YOUR INSTRUCTIONS: Pull every line with "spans" from the data below and copy it.

[Stored items]
*****

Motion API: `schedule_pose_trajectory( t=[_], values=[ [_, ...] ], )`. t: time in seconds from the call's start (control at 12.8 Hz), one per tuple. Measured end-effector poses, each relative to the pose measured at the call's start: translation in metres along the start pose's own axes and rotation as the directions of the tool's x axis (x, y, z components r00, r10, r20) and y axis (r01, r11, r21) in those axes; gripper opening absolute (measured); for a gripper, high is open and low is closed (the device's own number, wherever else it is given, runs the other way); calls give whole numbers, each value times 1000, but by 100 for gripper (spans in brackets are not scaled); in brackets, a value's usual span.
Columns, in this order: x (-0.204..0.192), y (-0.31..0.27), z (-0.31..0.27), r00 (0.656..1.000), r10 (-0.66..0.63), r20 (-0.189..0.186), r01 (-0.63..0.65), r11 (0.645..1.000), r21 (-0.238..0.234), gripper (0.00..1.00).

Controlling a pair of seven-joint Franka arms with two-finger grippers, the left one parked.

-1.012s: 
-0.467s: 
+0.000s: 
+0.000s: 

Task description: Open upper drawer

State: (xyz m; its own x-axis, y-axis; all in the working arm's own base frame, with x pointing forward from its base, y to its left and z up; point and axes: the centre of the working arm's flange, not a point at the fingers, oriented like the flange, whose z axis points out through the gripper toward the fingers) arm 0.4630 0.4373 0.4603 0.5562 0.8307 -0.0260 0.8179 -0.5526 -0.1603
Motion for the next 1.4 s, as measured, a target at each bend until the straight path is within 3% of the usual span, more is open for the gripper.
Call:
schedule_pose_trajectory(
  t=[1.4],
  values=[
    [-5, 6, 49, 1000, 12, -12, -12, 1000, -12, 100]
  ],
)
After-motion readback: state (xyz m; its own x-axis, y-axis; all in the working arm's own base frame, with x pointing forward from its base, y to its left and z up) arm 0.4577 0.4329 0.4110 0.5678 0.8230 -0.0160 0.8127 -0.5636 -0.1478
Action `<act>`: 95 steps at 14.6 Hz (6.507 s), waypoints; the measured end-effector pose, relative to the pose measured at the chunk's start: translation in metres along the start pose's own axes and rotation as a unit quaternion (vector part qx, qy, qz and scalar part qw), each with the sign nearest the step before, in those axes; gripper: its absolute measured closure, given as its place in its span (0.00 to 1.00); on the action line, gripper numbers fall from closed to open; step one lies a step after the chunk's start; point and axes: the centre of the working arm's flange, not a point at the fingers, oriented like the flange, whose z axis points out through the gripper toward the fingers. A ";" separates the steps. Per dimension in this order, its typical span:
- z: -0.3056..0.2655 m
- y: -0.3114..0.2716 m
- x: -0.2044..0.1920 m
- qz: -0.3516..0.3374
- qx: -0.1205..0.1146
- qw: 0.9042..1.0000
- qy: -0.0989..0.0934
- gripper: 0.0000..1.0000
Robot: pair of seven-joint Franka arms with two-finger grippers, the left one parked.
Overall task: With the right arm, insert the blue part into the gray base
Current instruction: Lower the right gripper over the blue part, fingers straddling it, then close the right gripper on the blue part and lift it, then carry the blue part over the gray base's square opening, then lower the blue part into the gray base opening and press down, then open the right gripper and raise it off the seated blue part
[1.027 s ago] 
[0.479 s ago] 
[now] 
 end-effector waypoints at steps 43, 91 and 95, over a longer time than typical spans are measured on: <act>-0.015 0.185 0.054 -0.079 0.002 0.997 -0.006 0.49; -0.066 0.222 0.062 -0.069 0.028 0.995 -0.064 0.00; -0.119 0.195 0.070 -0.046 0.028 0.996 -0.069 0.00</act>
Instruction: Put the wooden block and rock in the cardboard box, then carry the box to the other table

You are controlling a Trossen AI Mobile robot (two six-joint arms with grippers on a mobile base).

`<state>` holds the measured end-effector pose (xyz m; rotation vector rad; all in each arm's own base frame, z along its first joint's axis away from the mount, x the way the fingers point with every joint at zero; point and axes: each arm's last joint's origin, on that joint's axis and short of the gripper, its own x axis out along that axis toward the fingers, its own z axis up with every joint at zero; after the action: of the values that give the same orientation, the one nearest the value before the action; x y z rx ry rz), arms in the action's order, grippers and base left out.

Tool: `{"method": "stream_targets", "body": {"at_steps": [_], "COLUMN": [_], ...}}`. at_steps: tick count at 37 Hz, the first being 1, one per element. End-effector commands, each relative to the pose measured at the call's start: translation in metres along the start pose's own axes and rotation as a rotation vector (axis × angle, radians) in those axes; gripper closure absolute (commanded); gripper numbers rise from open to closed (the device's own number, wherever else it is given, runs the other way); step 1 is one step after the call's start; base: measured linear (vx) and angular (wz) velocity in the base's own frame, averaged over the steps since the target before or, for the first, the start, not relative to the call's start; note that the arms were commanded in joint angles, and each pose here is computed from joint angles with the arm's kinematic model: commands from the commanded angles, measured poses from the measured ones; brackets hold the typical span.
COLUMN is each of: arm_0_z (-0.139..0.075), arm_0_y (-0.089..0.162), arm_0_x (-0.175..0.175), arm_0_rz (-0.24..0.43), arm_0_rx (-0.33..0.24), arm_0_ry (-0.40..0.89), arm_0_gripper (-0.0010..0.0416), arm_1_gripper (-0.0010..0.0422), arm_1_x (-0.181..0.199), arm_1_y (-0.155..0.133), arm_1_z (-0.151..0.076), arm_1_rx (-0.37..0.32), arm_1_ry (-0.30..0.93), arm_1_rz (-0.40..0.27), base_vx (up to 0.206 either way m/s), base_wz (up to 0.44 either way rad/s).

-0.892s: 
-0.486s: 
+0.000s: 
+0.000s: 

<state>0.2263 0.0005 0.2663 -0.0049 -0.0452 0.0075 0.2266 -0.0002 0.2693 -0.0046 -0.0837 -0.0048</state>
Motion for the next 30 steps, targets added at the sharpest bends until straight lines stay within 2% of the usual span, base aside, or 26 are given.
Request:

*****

SOLUTION TO THE EXERCISE:
Motion API: `schedule_pose_trajectory( t=[_], values=[ [_, ...] ], )`. t: time in seconds from the call's start (control at 12.8 Hz), one per tuple. Measured end-effector poses, each relative to the pose measured at the call's start: translation in metres along the start pose's own axes and rotation as the directions of the tool's x axis (x, y, z components r00, r10, r20) and y axis (r01, r11, r21) in those axes; gripper opening absolute (measured); for a gripper, high is open and low is closed (the device's own number, wherever else it is given, runs the other way); calls give whole numbers, each value times 1000, but by 100 for gripper (spans in brackets are not scaled); in brackets, a value's usual span.
 end-effector waypoints at steps 43, 91 and 95, over a longer time than typical spans are measured on: <act>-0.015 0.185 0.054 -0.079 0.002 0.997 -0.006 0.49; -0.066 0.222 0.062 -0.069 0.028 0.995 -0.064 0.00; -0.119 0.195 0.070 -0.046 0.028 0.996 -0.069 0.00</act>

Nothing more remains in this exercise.